Birmingham City Council

Birmingham Council Eyes Redrawing District Lines

The city of Birmingham has hired a local consulting service to review and potentially redraw City Council district lines in accordance with 2020 census data.

When the city opted to shift to single-member districts in 1989 — meaning that each district is represented by a specific councilor and school board member — it included a provision ensuring that the districts would be responsive to changes in census data so that the populations of each district would remain roughly equal.

“If you’ve got unequal districts, the weight of one person’s vote in a smaller district bears a heavier weight than if you’ve got a very large district,” assistant city attorney Julie Barnard told councilors Tuesday. “The goal is to try to get the population between districts as balanced as possible. That’s the primary thing driving this.”

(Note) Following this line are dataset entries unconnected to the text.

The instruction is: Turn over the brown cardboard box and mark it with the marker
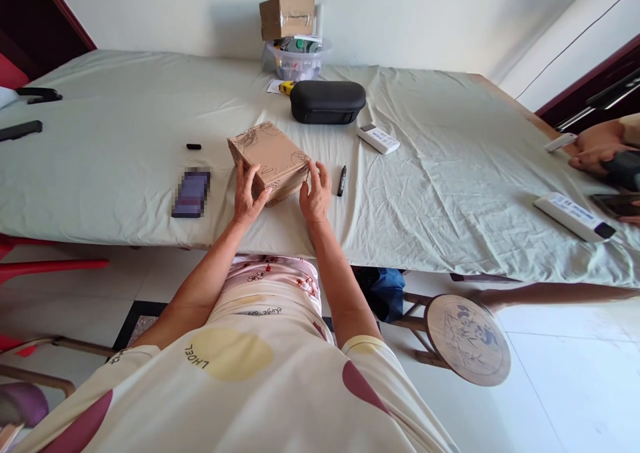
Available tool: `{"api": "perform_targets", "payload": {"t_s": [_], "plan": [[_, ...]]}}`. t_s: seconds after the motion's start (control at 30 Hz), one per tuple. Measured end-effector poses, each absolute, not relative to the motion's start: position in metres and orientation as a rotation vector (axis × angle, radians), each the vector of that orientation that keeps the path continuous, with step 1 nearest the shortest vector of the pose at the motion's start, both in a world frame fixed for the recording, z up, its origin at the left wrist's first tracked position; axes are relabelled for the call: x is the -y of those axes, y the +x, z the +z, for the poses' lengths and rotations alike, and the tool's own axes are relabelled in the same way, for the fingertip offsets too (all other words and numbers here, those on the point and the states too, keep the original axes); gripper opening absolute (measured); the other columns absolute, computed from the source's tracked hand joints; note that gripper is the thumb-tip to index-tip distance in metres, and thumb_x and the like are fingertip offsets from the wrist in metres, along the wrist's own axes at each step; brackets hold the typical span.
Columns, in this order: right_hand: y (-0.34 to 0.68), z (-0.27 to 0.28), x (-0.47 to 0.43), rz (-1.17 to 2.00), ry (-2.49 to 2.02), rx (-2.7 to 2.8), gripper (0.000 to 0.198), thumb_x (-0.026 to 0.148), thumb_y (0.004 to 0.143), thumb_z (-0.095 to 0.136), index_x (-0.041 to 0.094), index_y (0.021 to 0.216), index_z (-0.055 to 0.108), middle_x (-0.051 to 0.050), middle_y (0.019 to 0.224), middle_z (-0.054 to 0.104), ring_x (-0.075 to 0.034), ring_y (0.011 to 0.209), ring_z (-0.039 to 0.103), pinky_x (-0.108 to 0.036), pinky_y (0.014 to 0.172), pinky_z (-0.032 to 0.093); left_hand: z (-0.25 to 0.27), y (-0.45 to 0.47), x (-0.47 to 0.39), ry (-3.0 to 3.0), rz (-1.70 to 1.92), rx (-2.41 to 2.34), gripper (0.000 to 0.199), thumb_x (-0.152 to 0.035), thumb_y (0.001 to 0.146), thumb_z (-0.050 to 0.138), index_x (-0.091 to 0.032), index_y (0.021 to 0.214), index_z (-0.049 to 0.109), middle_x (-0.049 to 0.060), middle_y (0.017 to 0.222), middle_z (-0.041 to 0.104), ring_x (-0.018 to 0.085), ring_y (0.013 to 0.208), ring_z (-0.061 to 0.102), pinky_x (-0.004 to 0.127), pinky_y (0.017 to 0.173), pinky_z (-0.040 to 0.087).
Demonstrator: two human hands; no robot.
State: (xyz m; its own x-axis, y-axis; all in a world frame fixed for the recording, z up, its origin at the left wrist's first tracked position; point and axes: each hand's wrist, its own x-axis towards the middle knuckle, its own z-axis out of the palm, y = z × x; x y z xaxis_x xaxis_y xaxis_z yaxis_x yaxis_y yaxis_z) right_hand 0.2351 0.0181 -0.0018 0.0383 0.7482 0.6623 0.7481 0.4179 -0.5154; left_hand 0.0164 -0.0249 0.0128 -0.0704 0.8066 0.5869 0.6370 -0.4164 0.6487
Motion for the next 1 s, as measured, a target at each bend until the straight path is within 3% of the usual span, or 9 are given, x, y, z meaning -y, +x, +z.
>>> {"api": "perform_targets", "payload": {"t_s": [0.13, 0.23, 0.4, 0.63, 0.83, 1.0], "plan": [[0.238, -0.015, -0.029, 0.175, -1.325, 1.618, 0.052, 0.036, 0.103, 0.047, 0.024, 0.153, 0.056, -0.014, 0.136, 0.071, -0.025, 0.108, 0.073, -0.047, 0.099, 0.064, 0.003, 0.015, 0.017, 2.032, 1.591, -1.539, 0.070, -0.064, 0.100, 0.061, -0.019, 0.153, 0.054, 0.017, 0.180, 0.029, 0.033, 0.168, 0.031, 0.047, 0.138, 0.029], [0.238, -0.022, -0.033, 0.253, -1.289, 1.573, 0.047, 0.034, 0.099, 0.051, 0.025, 0.144, 0.061, -0.013, 0.127, 0.075, -0.024, 0.097, 0.073, -0.046, 0.098, 0.064, -0.004, 0.014, 0.011, 2.039, 1.669, -1.489, 0.073, -0.073, 0.100, 0.056, -0.022, 0.153, 0.055, 0.016, 0.179, 0.033, 0.034, 0.166, 0.035, 0.047, 0.138, 0.031], [0.241, -0.026, -0.034, 0.298, -1.303, 1.563, 0.043, 0.032, 0.095, 0.053, 0.024, 0.136, 0.064, -0.013, 0.123, 0.076, -0.025, 0.092, 0.073, -0.050, 0.099, 0.063, -0.007, 0.012, 0.010, 2.044, 1.745, -1.432, 0.077, -0.078, 0.101, 0.049, -0.022, 0.152, 0.056, 0.019, 0.173, 0.040, 0.034, 0.162, 0.042, 0.048, 0.134, 0.036], [0.239, -0.026, -0.035, 0.338, -1.415, 1.524, 0.036, 0.041, 0.097, 0.054, 0.023, 0.124, 0.070, -0.012, 0.113, 0.079, -0.025, 0.088, 0.072, -0.046, 0.093, 0.061, -0.004, 0.009, 0.014, 1.965, 1.736, -1.372, 0.080, -0.081, 0.101, 0.045, -0.023, 0.155, 0.051, 0.019, 0.171, 0.040, 0.033, 0.163, 0.039, 0.048, 0.132, 0.040], [0.237, -0.018, -0.028, 0.413, -1.392, 1.336, 0.039, 0.055, 0.102, 0.052, 0.024, 0.116, 0.069, -0.003, 0.086, 0.075, -0.023, 0.079, 0.071, -0.041, 0.085, 0.061, -0.004, 0.012, 0.011, 1.866, 1.743, -1.290, 0.087, -0.087, 0.098, 0.041, -0.025, 0.159, 0.043, 0.020, 0.169, 0.042, 0.033, 0.160, 0.043, 0.046, 0.126, 0.048], [0.237, -0.010, -0.027, 0.469, -1.142, 1.198, 0.043, 0.062, 0.103, 0.053, 0.024, 0.119, 0.065, -0.004, 0.092, 0.072, -0.019, 0.082, 0.072, -0.035, 0.079, 0.062, -0.011, 0.014, 0.007, 1.755, 1.728, -1.178, 0.086, -0.086, 0.098, 0.044, -0.027, 0.160, 0.039, 0.019, 0.165, 0.047, 0.033, 0.156, 0.050, 0.046, 0.123, 0.052]]}}
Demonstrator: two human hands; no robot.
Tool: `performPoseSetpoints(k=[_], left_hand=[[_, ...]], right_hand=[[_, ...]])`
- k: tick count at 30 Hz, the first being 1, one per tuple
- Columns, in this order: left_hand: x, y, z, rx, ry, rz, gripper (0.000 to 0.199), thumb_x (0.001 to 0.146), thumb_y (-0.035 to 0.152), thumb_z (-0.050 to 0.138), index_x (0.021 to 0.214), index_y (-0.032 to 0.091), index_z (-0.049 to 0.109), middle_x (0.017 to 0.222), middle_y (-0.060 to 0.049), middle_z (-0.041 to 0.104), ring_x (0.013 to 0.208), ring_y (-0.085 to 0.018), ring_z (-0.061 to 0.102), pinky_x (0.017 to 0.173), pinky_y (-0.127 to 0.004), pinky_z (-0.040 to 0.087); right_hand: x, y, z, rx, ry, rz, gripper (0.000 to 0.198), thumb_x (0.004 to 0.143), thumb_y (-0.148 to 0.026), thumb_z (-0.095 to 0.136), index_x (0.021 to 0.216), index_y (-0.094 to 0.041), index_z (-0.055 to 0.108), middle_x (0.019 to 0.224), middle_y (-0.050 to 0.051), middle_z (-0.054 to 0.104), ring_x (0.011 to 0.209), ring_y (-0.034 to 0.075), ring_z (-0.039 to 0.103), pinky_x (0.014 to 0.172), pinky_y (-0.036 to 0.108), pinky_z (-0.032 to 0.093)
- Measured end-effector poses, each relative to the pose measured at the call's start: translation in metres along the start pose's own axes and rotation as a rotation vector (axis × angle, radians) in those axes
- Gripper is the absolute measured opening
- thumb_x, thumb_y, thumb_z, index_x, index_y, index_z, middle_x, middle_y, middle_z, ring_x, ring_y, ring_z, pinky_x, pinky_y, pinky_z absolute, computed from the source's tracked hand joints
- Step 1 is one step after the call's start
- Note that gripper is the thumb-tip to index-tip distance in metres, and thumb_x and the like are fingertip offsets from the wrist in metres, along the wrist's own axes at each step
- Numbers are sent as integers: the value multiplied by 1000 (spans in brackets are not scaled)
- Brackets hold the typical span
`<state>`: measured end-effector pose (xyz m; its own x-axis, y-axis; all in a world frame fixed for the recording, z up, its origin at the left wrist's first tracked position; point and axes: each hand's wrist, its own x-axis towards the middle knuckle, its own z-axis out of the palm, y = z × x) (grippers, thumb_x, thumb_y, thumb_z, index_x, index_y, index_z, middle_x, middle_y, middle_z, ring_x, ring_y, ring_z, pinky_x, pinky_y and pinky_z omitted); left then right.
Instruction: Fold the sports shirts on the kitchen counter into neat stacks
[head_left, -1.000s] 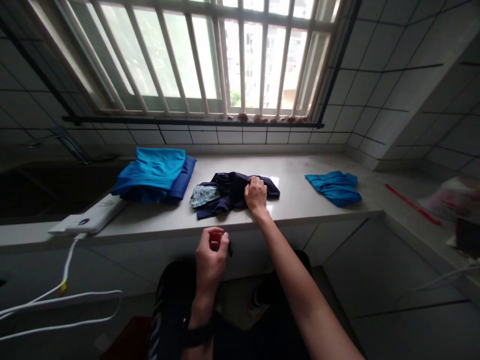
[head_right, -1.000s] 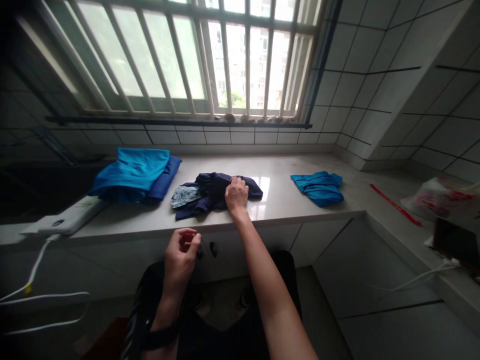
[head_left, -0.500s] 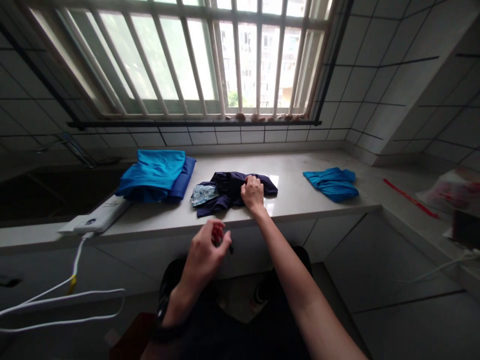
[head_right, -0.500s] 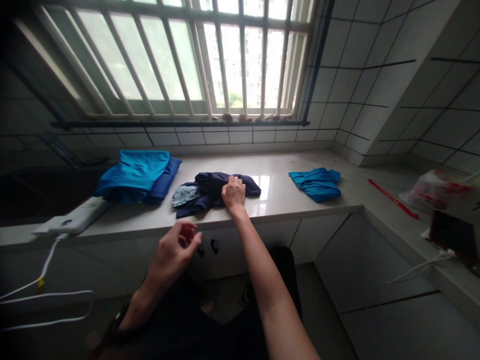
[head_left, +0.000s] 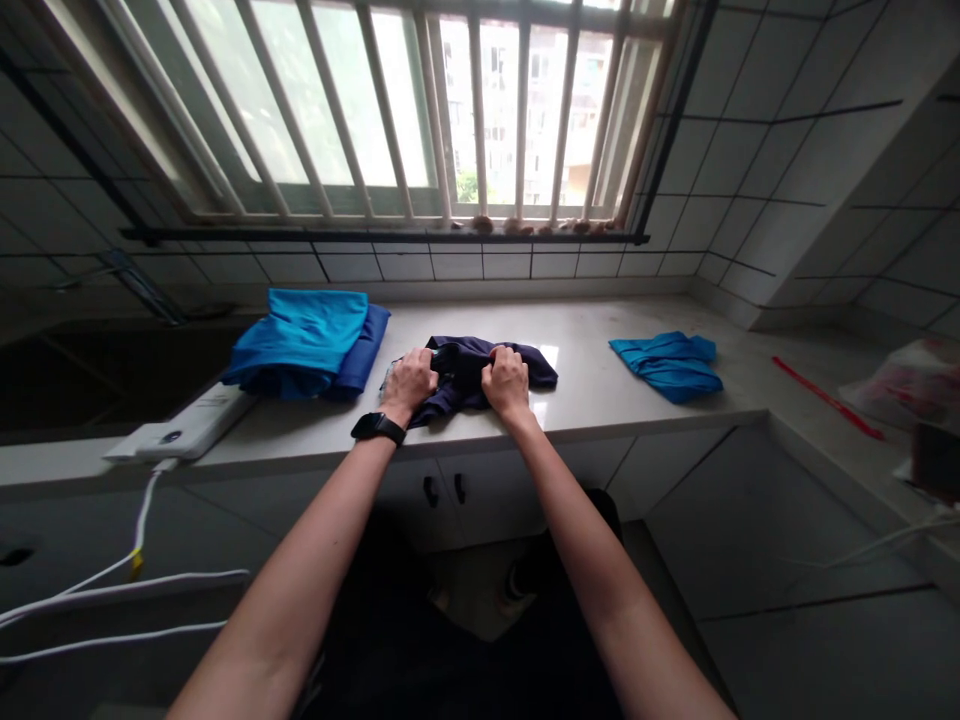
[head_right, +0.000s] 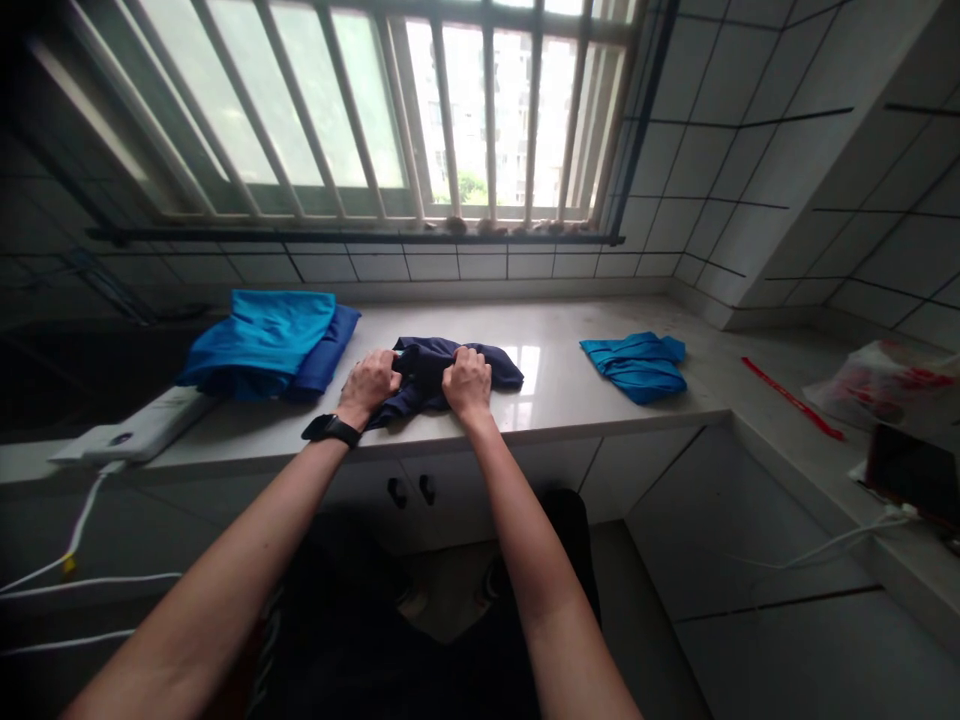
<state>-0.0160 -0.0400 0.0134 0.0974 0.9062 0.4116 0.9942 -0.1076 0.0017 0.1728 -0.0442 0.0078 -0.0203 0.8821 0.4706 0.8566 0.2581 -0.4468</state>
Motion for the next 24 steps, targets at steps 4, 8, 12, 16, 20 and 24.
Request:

At Tuesday’s meeting, the City Council approved a contract with Crimcard Consulting Services to lead the project for an amount not to exceed $175,000. Crimcard was founded in 2010 by Kareem Crayton and has served in an advisory role during redistricting processes for Los Angeles, Alabama and North Carolina.

Crayton, along with Doug Turner of the Birmingham-based public policy firm Censeo, will draft several redistricted maps before submitting a final remapping proposal to the council’s Census 2020 Redistricting Committee on Feb. 12.

“My general commitment to this is that we should always have transparent processes that are data-driven and ultimately give you (the council) what you want — and what the public wants — which is a reasonably fair outcome that’s both legally defensible and also practical,” Crayton told councilors during a committee meeting Tuesday afternoon.

District 8 Councilor Carol Clarke remarked that Crayton is “someone really credible in this area of work” and described him as a “stellar” choice to head the process.

If any changes to the district map are approved by the council, they will first be effective in the 2025 municipal election, unless a council seat is unexpectedly vacated and a special election is called before then.